**Description of the task**
Whenever a line in the entries includes the word "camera", copy that line out.
_ _ _ _ _ _ _
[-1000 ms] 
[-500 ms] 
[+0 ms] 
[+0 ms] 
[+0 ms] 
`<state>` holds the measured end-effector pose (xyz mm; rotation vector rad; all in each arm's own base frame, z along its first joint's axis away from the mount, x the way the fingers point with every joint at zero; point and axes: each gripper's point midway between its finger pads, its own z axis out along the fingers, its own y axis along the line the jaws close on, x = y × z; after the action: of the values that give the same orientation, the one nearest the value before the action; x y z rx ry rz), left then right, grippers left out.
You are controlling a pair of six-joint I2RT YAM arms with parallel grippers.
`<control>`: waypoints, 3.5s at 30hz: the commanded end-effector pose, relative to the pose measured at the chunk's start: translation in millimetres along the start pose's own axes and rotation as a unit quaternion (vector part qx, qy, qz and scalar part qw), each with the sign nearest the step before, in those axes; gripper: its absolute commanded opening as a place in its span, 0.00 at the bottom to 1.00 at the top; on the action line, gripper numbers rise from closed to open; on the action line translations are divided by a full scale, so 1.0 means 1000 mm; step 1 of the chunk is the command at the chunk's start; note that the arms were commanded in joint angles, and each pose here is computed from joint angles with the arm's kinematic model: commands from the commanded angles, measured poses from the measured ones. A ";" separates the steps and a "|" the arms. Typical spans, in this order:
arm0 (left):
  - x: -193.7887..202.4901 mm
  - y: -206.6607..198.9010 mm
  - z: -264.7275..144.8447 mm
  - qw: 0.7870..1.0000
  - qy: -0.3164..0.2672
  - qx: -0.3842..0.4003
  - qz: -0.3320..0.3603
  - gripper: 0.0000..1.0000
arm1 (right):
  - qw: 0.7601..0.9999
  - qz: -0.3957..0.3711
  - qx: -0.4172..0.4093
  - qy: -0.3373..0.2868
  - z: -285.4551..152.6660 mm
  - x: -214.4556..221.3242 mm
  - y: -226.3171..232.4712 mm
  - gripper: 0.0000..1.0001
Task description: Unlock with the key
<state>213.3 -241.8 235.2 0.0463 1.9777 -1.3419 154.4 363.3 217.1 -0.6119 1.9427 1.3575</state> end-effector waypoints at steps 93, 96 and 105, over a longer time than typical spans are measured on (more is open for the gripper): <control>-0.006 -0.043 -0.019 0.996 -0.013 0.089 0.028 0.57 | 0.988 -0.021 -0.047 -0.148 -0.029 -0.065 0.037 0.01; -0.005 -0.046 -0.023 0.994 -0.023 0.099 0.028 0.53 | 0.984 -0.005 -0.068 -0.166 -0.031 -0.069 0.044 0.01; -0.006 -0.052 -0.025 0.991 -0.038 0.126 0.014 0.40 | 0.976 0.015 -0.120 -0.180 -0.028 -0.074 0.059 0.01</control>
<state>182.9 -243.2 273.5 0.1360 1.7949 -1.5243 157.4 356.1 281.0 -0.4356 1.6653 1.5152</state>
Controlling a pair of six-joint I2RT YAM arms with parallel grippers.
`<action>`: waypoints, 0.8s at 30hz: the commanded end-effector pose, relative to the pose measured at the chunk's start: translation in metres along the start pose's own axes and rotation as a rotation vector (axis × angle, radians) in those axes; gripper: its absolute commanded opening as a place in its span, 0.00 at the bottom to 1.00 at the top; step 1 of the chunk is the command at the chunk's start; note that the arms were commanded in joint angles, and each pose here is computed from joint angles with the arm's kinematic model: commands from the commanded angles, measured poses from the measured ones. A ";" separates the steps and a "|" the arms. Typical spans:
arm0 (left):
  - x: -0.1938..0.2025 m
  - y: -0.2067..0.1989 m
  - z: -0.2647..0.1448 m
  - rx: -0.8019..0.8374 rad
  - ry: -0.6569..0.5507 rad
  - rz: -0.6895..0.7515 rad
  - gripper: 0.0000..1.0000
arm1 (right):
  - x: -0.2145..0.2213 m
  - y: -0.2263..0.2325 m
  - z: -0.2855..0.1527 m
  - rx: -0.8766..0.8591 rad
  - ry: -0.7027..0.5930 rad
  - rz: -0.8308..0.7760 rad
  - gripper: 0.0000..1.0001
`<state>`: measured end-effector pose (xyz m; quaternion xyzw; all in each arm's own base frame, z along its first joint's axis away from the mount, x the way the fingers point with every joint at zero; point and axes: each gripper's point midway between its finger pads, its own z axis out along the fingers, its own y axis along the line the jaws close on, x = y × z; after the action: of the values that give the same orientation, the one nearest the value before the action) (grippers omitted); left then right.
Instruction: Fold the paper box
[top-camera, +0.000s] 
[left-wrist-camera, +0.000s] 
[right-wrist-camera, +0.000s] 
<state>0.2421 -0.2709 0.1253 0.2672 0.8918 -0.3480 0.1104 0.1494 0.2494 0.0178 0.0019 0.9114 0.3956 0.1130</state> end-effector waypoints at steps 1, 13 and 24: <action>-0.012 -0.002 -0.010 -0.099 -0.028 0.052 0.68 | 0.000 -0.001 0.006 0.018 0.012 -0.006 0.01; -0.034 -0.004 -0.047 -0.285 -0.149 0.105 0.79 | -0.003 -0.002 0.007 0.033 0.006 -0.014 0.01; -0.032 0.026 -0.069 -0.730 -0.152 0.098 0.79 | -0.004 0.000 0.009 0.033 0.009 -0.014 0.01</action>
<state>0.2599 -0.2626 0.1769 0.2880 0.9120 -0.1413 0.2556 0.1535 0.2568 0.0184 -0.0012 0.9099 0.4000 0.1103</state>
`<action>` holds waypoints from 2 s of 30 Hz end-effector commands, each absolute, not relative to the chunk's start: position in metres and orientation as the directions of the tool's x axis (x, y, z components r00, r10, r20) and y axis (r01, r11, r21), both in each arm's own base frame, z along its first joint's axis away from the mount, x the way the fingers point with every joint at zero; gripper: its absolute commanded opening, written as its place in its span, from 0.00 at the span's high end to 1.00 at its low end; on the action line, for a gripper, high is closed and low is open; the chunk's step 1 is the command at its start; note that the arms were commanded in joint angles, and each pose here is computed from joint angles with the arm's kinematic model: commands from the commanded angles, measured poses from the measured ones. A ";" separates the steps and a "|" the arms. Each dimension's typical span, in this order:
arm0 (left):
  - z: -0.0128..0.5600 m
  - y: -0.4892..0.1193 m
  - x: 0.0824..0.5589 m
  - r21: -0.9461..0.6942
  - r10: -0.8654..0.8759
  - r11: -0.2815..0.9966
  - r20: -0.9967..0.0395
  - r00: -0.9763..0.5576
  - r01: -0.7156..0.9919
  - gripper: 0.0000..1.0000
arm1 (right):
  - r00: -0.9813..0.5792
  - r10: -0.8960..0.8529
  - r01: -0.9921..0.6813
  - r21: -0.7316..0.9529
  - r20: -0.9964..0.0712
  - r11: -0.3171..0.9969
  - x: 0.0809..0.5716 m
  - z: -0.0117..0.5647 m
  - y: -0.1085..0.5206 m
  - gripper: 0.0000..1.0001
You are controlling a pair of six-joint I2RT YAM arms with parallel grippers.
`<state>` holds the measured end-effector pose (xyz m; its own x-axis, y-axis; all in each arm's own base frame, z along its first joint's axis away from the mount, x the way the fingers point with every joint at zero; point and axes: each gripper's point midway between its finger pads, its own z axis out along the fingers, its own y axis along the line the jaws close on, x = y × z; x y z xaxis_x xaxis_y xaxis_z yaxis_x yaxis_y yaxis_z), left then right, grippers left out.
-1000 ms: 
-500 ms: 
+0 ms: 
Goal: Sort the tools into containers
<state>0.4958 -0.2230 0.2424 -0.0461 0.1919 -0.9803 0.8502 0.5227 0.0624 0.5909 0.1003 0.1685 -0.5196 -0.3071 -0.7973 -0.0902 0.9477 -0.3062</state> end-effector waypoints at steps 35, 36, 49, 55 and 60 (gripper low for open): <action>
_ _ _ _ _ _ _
**Reply**
[top-camera, +0.000s] 
[left-wrist-camera, +0.000s] 
[right-wrist-camera, +0.000s] 

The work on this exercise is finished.